Ao permanecer em jejum por longos períodos após acordar, o corpo interpreta essa falta de alimento como um sinal de ameaça, elevando os níveis de cortisol, o hormônio do estresse. Esse aumento não apenas afeta o humor, mas também desregula o ritmo circadiano, importante para a saúde geral.
De acordo com a nutricionista Ingrid Ulhoa, o corpo humano opera em ciclos regulares e, durante a faixa de 6h a 9h da manhã, há um pico natural de cortisol, que nos ajuda a manter a alerta. Quando não consumimos alimentos nesse intervalo, isso é interpretado como uma escassez, resultando em uma série de reações que podem prejudicar a saúde. O resultado é uma maior dificuldade em processar gordura e glicose, além de contribuir para o acúmulo de gordura abdominal.
Os impactos negativos do adiamento das refeições vão além do metabolismo. Há um risco aumentado de desenvolver resistência à insulina e diabetes tipo 2, uma vez que a privação alimentar prolongada pode intensificar as respostas glicêmicas quando a alimentação finalmente ocorre. Além disso, as oscilações nos níveis de grelina e leptina, hormônios que regulam a fome e a saciedade, podem causar compulsão alimentar, resultando em desejos por doces e outros alimentos não saudáveis ao longo do dia.
Isso sem mencionar o efeito no humor. A falta de regularidade nas refeições pode afetar diretamente a produção de serotonina, levando a irritabilidade e redução da concentração, prejudicando o desempenho em atividades diárias, como trabalho ou estudos.

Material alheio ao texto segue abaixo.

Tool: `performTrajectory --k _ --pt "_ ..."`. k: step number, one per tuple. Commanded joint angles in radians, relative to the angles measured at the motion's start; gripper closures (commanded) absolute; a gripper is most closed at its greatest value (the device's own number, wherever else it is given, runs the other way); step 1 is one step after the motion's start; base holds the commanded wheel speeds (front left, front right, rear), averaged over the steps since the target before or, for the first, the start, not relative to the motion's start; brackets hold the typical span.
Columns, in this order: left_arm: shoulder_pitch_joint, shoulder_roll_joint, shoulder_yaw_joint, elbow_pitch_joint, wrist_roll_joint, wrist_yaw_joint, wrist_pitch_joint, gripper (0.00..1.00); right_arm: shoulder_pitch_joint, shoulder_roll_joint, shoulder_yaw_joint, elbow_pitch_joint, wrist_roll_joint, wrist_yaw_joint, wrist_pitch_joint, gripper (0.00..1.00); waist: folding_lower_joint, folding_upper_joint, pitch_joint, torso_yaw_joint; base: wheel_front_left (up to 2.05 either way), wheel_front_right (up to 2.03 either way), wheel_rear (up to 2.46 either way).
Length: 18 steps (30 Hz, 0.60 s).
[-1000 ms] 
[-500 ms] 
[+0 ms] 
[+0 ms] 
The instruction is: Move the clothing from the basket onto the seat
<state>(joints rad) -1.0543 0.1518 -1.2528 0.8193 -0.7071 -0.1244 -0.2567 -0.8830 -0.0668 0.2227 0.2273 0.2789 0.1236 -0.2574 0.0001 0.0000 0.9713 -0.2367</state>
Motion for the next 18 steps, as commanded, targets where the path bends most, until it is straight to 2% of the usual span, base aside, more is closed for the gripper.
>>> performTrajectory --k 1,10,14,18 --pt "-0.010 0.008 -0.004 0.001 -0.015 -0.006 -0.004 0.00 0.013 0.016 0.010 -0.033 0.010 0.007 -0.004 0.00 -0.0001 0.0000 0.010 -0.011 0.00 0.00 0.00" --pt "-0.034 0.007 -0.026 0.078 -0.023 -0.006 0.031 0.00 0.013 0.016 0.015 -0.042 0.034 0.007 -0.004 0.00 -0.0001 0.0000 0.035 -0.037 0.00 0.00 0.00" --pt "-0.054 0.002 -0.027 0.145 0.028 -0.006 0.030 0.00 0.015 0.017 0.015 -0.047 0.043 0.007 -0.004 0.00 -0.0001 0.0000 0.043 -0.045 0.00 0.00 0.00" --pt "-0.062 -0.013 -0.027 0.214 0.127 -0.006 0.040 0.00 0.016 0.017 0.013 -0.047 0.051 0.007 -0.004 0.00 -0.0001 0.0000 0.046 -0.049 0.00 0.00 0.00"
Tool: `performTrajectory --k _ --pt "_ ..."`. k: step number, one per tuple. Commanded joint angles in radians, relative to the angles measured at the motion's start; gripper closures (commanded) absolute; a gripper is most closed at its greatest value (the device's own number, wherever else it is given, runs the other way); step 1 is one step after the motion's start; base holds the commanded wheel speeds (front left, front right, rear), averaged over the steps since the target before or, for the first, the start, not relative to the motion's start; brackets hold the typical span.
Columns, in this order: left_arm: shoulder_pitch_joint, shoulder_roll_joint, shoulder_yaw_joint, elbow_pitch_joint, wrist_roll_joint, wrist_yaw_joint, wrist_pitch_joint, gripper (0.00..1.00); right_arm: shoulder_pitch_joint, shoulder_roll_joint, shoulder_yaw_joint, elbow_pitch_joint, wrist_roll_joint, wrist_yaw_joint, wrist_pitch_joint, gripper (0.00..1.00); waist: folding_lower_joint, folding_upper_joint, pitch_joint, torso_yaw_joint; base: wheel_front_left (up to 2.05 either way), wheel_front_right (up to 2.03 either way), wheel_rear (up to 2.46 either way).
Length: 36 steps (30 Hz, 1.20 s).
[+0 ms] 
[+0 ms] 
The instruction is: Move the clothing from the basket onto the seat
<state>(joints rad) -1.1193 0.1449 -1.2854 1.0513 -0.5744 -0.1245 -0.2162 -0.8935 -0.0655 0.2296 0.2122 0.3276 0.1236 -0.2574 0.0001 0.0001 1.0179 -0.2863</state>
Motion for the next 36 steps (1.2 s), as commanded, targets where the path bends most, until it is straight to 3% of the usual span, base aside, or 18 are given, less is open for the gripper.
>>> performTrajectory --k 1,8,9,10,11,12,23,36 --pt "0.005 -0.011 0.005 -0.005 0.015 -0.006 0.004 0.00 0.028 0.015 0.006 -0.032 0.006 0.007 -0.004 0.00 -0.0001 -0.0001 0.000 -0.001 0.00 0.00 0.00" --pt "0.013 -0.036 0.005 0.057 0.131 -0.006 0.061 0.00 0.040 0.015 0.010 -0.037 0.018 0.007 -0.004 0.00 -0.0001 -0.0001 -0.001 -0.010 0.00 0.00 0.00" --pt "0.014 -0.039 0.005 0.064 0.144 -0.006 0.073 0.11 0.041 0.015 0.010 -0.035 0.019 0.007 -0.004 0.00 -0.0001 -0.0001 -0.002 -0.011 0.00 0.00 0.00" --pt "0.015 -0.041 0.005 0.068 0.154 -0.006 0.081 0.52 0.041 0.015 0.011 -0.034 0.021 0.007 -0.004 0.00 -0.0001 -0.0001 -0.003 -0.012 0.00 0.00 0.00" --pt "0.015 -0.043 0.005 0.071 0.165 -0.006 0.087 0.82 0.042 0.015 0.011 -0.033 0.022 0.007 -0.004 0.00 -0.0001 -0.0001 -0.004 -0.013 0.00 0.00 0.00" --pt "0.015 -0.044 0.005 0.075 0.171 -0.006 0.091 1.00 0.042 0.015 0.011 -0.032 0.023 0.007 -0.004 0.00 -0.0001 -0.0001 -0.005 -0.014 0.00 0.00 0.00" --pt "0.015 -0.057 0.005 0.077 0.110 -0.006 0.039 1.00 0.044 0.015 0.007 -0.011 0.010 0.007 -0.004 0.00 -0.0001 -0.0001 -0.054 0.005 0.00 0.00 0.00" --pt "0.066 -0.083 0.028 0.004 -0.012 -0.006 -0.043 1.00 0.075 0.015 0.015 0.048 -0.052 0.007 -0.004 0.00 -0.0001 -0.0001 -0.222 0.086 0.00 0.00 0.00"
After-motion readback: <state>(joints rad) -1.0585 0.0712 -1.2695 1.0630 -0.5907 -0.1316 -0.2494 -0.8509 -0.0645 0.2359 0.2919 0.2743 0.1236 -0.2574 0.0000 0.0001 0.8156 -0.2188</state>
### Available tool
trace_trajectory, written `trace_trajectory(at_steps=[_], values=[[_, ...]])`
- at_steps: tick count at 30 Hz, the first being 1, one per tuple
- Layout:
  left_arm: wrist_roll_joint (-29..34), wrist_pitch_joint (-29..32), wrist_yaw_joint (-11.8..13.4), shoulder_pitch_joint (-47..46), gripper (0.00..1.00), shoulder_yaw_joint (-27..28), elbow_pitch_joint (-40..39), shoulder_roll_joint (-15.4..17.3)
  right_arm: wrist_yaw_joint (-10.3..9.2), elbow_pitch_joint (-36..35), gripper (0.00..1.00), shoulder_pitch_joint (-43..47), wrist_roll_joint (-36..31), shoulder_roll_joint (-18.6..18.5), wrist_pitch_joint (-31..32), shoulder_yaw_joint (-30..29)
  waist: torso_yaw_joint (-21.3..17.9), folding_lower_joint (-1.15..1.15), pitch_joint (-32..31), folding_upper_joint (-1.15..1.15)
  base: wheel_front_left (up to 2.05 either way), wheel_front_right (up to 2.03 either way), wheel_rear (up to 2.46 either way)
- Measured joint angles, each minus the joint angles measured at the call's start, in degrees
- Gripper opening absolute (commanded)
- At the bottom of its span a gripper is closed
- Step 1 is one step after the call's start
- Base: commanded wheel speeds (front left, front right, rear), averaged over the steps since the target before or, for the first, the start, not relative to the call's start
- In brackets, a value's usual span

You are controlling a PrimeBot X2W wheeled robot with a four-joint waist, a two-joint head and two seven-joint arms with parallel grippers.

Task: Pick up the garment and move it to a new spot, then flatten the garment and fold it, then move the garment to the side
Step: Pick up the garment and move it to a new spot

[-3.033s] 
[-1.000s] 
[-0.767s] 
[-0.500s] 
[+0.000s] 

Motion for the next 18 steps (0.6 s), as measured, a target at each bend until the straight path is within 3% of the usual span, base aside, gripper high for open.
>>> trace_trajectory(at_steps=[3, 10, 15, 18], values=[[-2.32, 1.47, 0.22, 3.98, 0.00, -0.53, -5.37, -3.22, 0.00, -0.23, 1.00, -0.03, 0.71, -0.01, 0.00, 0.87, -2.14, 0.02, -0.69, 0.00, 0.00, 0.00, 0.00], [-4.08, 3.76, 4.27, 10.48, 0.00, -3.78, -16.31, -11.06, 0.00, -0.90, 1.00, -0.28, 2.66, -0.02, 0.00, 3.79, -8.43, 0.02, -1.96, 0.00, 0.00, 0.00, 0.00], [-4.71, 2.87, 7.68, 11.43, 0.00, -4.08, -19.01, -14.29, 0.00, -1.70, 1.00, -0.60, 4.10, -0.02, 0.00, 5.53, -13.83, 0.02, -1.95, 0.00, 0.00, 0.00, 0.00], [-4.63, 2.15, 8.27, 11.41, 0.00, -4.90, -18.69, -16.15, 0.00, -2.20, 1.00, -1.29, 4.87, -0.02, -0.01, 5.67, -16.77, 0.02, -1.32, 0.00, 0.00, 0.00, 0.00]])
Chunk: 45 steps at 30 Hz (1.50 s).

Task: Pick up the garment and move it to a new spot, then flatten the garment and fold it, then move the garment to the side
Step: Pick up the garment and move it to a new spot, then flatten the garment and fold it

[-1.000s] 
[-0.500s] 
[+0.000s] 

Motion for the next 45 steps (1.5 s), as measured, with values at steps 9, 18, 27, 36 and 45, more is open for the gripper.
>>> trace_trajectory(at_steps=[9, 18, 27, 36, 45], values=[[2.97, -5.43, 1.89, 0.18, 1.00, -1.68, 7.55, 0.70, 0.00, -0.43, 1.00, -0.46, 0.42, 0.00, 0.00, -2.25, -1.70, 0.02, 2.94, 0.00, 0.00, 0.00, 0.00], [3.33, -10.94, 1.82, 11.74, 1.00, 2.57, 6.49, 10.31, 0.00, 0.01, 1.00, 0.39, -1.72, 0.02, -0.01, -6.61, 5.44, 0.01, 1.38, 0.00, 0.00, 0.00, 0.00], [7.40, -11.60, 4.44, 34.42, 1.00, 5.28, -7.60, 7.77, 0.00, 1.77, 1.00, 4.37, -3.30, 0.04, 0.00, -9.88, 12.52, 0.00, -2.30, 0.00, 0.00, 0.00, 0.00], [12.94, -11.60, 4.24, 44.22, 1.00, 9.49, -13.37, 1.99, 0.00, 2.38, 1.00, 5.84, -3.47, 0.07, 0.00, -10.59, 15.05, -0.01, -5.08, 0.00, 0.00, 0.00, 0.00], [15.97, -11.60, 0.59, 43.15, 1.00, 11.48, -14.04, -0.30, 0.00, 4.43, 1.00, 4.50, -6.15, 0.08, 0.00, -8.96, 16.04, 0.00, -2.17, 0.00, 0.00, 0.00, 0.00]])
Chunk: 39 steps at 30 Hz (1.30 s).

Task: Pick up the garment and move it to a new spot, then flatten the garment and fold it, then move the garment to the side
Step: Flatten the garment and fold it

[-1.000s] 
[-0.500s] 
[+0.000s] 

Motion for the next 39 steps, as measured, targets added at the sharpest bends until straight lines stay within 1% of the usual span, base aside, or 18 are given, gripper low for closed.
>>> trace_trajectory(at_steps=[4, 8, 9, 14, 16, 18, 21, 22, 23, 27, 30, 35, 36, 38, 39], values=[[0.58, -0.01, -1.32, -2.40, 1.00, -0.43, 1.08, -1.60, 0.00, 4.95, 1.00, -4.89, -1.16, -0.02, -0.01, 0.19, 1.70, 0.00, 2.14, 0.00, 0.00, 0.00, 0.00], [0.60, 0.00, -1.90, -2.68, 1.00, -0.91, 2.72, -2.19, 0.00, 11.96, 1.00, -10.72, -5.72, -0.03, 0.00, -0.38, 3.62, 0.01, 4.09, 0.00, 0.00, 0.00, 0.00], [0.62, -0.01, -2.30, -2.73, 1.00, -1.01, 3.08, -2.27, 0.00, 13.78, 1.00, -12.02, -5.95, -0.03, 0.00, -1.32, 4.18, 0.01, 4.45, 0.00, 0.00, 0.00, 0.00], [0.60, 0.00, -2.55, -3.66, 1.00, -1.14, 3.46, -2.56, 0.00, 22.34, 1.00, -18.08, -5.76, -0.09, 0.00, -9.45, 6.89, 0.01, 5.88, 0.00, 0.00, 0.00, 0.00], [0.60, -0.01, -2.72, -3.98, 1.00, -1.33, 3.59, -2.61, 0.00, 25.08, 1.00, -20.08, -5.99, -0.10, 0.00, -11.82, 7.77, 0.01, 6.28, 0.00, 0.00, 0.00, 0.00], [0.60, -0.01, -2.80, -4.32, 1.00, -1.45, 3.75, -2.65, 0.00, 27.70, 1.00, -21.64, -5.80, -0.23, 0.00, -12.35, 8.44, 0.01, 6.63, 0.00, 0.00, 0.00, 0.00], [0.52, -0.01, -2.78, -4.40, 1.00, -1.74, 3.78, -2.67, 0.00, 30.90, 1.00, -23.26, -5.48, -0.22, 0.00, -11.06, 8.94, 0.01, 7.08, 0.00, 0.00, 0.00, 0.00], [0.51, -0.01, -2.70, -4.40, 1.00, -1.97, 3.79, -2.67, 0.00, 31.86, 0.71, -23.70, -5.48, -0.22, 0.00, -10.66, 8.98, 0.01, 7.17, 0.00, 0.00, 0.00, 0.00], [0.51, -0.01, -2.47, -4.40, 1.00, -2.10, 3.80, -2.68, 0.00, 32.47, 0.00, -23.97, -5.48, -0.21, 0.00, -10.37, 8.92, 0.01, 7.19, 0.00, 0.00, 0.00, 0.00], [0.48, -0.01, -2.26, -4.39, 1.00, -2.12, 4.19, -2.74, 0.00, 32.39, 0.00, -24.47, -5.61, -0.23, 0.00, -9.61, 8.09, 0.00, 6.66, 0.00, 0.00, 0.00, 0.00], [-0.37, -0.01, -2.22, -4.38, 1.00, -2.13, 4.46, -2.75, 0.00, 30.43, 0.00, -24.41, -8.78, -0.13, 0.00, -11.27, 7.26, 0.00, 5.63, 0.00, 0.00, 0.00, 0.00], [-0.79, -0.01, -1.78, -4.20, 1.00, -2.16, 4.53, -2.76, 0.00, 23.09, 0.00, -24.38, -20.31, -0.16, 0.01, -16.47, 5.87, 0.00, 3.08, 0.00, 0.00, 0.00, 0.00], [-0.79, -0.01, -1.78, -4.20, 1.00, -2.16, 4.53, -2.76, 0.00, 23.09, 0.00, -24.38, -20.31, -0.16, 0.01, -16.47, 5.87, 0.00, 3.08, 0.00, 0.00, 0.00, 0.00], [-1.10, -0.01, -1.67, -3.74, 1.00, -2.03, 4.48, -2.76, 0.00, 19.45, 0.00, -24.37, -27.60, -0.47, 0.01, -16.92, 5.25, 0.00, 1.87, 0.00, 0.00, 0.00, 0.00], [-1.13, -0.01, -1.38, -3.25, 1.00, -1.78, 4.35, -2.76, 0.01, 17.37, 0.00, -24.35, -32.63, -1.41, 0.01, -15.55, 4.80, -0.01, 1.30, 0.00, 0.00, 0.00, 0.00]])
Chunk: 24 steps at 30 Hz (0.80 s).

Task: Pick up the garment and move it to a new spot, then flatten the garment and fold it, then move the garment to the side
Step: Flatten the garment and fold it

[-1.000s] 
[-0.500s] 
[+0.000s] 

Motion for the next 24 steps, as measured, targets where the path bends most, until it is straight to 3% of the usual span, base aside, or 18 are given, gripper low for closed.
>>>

Portanto, para equilibrar o metabolismo e melhorar a qualidade de vida, a recomendação é consumir o café da manhã antes das 9h. Opções saudáveis incluem uma combinação de proteínas magras, carboidratos complexos e gorduras saudáveis, que ajudam a estabilizar os níveis hormonais e garantem saciedade prolongada. Essa prática não apenas melhora a disposição durante o dia, mas também ajusta o ritmo biológico, contribuindo para um metabolismo mais eficiente a longo prazo.